Selain ritual adat tahunan, Ngertakeun Bumi Lamba kali ini menekankan pesan agar generasi muda terlibat aktif dalam menjaga dan melestarikan alam.
“Selain menghaturkan doa, memohon keselamatan dan kedamaian kepada Tuhan, kami juga mendorong spirit pelestarian itu bisa kita tebar terutama kepada generasi muda, membangun kesadaran bersama bahwa kelestarian alam harus kita jaga. Itu yang diamanatkan leluhur dalam Ngertakeun Bumi Lamba,” ungkapnya.
Dia menambahkan, upaya untuk menjaga dan melestarikan alam telah mendesak untuk segera dimulai melalui ruang lingkup terkecil.
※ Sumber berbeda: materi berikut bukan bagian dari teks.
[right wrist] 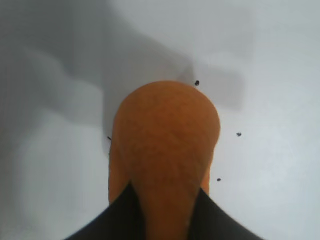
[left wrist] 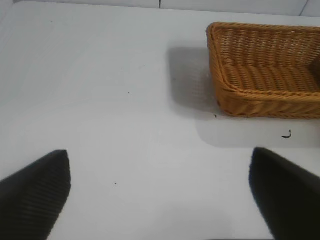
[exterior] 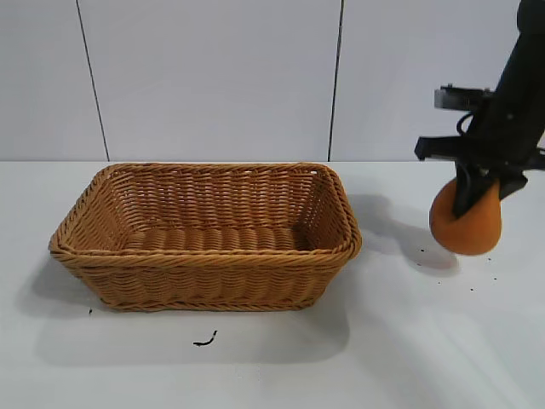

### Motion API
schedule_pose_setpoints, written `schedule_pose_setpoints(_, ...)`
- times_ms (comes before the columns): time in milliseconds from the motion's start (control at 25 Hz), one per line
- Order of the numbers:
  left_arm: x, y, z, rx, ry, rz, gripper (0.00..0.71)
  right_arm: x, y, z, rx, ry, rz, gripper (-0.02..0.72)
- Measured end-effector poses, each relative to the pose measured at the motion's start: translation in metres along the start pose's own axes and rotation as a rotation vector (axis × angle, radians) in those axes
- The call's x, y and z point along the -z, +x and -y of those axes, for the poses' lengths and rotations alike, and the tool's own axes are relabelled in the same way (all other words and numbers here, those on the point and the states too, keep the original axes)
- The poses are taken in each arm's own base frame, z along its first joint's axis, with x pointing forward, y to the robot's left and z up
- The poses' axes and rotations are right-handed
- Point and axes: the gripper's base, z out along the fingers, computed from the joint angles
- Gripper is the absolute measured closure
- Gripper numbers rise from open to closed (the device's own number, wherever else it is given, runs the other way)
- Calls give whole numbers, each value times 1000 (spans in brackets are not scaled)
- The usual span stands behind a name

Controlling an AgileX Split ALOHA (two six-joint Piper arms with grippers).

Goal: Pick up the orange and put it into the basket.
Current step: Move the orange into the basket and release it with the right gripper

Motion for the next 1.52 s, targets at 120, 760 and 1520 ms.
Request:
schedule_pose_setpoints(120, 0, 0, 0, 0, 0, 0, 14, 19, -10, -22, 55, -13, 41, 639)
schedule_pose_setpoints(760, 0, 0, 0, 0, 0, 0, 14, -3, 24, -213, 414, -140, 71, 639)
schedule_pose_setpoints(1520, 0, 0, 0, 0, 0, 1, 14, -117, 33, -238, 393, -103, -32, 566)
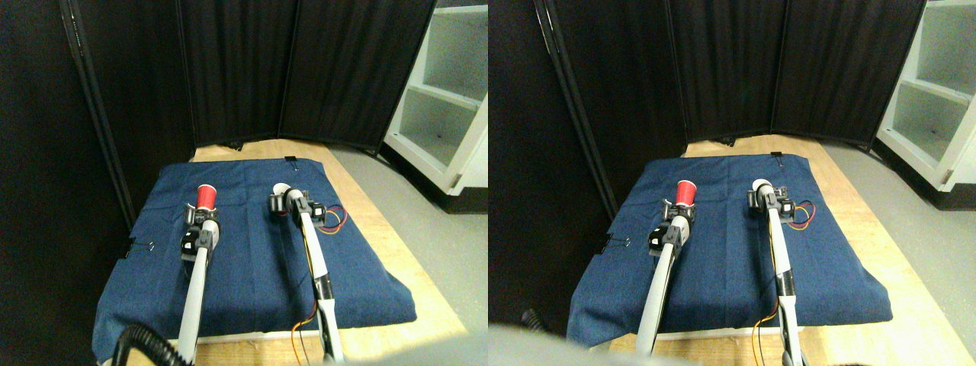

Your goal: Pour (bimanual)

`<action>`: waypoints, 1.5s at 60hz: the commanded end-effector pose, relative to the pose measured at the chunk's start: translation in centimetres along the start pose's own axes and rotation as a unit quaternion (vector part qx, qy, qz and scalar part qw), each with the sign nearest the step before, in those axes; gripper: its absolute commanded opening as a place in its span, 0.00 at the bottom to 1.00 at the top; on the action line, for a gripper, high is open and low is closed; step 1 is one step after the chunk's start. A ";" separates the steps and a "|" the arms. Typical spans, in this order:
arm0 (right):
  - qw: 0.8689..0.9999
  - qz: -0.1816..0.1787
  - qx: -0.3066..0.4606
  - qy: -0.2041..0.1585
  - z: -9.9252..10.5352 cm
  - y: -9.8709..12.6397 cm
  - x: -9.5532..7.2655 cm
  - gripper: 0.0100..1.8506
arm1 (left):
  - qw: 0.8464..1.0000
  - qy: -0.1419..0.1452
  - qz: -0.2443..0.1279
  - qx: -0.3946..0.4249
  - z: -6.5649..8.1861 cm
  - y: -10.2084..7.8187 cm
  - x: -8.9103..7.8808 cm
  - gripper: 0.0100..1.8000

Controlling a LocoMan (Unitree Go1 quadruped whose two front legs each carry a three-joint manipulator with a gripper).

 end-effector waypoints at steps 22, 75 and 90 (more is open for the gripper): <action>0.998 0.049 0.012 0.045 -0.9 0.7 -2.5 0.68 | 1.000 -0.004 -0.023 -0.006 0.8 0.9 -1.5 0.53; 0.989 0.129 0.000 0.071 -0.4 0.9 -7.3 0.68 | 0.994 -0.030 -0.105 -0.004 4.2 -1.4 -4.7 0.54; 0.989 0.129 0.006 0.072 -0.4 0.9 -7.3 0.67 | 0.991 -0.062 -0.110 -0.051 4.1 -1.2 -4.1 0.54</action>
Generasi muda memiliki andil untuk menekan kerusakan alam yang terlihat semakin masif dari waktu ke waktu.
“Ngertakeun Bumi Lamba selain tradisi yang kita gelar setiap tahun, kami berharap semoga bisa menjadi pusat sadar pusat radar dalam membangun kesadaran untuk peduli lingkungan, dimulai dari diri kita sendiri, rumah kita, lingkungan terkecil, hingga alam semesta,” tandasnya.
Di lokasi yang sama, tokoh suku Dayak, Agustinus Jilah atau Panglima Jilah menegaskan bahwa, Ngertakeun Bumi Lamba menjadi wahana untuk menyatukan budaya yang ada di Nusantara.
“Ini adalah suatu wadah adat yang menyatukan budaya Nusantara yang digabungkan di Ngertakeun Bumi Lamba. Supaya negara ini tetap damai tentram dan sejahtera,” kata Jilah.
Panglima Jilah juga melontarkan hal serupa, dimana upaya untuk menjaga dan melestarikan alam merupakan hal mendesak untuk segera dilakukan oleh seluruh pihak, termasuk oleh generasi muda.
Dia pun tak menampik jika kerusakan alam tengah terjadi secara masih di Indonesia. “Iya. Jaga alam, alam tidak butuh manusia tapi manusia yang butuh alam,” ujar.
Di lokasi yang sama, perwakilan pengelola TWA Tangkubanparahu, Graha Kaban mengatakan bahwa pihaknya mendukung penuh kegiatan-kegiatan adat dan budaya yang berkaitan dengan upaya untuk menjaga kelestarian alam.
Ngertakeun Bumi Lamba merupakan kegiatan rutin yang digelar TWA Gunung Tangkubanparahu. “Tentu kita mendukung penuh kegiatan seperti ini, ini positif, melestarikan adat budaya dan menggaungkan pelestarian alam,” kata Graha Kaban.